Fourteen Taiwanese tourists injured in a bus crash in Northeast China flew directly home
Tuesday on the first ever direct mass chartered flight organised by Singapore-based International SOS.
They arrived in Taipei’s Taoyuan Airport at approximately 1300 hours local time on a medicalised Airbus 320, converted to accommodate
stretchers and medical equipment and escorted by six doctors, eight nurses and two operations specialists from International SOS Beijing,
Hong Kong and Taipei alarm centres.
This landmark case marks the second direct air charter across the Taiwan Straits since the signing of an agreement in
14 June 2006 between Taiwan and China, allowing direct air access by chartered flights for emergency medical rescue.
Dr Charles Van Reenen, Medical Director, North Asia Region, International SOS
said, “This is the first time we are flying a mass casualty charter directly from China to Taiwan without a stopover, which saves us about two hours in transit time. A similar mass casualty flight in the past will
require us to mobilize two large aircrafts – one from China and one from Taiwan, with a transit stop in Hong Kong or Macau where we need to
transfer patients into another aircraft, go through immigration clearance, and make other logistics preparations.”
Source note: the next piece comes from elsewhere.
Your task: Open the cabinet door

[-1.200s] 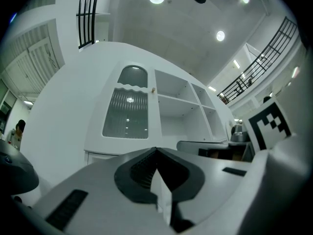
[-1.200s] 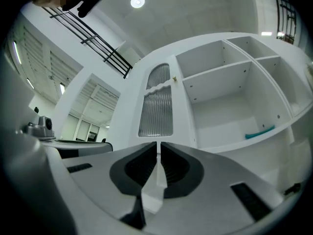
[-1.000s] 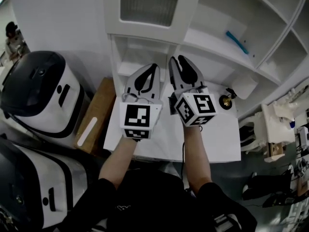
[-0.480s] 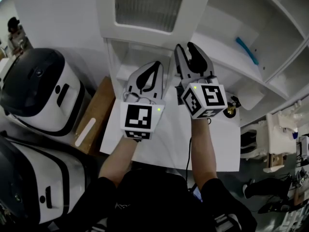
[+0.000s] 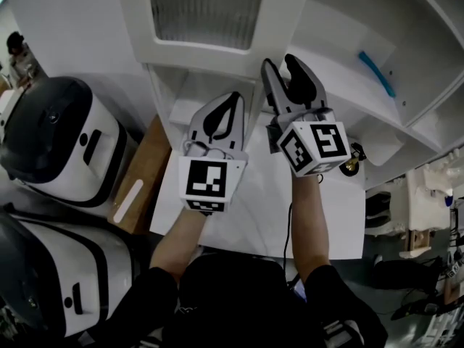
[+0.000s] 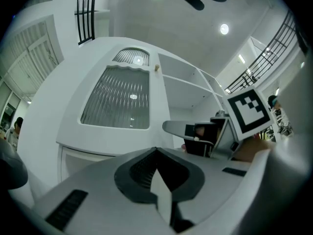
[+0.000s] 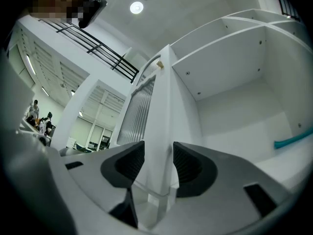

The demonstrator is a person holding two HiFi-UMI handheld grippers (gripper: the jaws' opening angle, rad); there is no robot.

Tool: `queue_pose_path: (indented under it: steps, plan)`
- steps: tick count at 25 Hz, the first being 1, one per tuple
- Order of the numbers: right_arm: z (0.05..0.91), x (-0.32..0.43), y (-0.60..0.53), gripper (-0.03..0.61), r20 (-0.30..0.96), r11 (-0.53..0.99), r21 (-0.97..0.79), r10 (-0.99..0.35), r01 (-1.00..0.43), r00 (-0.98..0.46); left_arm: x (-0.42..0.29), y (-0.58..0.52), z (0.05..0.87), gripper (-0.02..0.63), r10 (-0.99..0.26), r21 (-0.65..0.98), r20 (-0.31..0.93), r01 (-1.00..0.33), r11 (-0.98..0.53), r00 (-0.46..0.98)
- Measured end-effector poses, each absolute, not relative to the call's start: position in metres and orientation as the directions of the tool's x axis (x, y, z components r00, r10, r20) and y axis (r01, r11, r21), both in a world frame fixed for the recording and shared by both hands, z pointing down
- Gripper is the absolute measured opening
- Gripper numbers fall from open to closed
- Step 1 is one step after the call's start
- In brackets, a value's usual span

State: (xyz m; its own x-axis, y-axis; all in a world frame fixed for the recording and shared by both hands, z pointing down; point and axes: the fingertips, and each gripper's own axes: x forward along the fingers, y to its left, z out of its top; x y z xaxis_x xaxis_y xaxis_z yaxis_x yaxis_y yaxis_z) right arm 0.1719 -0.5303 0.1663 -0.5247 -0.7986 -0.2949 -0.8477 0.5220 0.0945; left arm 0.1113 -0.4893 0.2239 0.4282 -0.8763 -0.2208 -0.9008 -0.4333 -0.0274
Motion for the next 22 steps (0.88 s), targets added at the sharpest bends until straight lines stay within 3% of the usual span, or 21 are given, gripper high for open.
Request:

The 14 patients were part of a tour group of 20 Taiwanese nationals involved in a bus crash on
11 September, when their tour bus overturned and plunged into a river en route from Heilongjiang Province to Jilin.
Upon notification of the accident, International SOS immediately dispatched a doctor and operations specialist to Yanji, Northeastern Jilin
Province, where the victims were admitted into local hospitals. Working with the local treating doctors, International SOS subsequently
evacuated three seriously injured patients on air ambulances to Beijing for further treatment, escorted by International SOS medical staff on
12, 14 and 16 September.
Four days earlier, International SOS has also carried out the first direct cross-Straits medical evacuation of a 71-year-old Taiwanese man from
Dongguan. That was the first time since 1949 that any flight of this nature has been possible.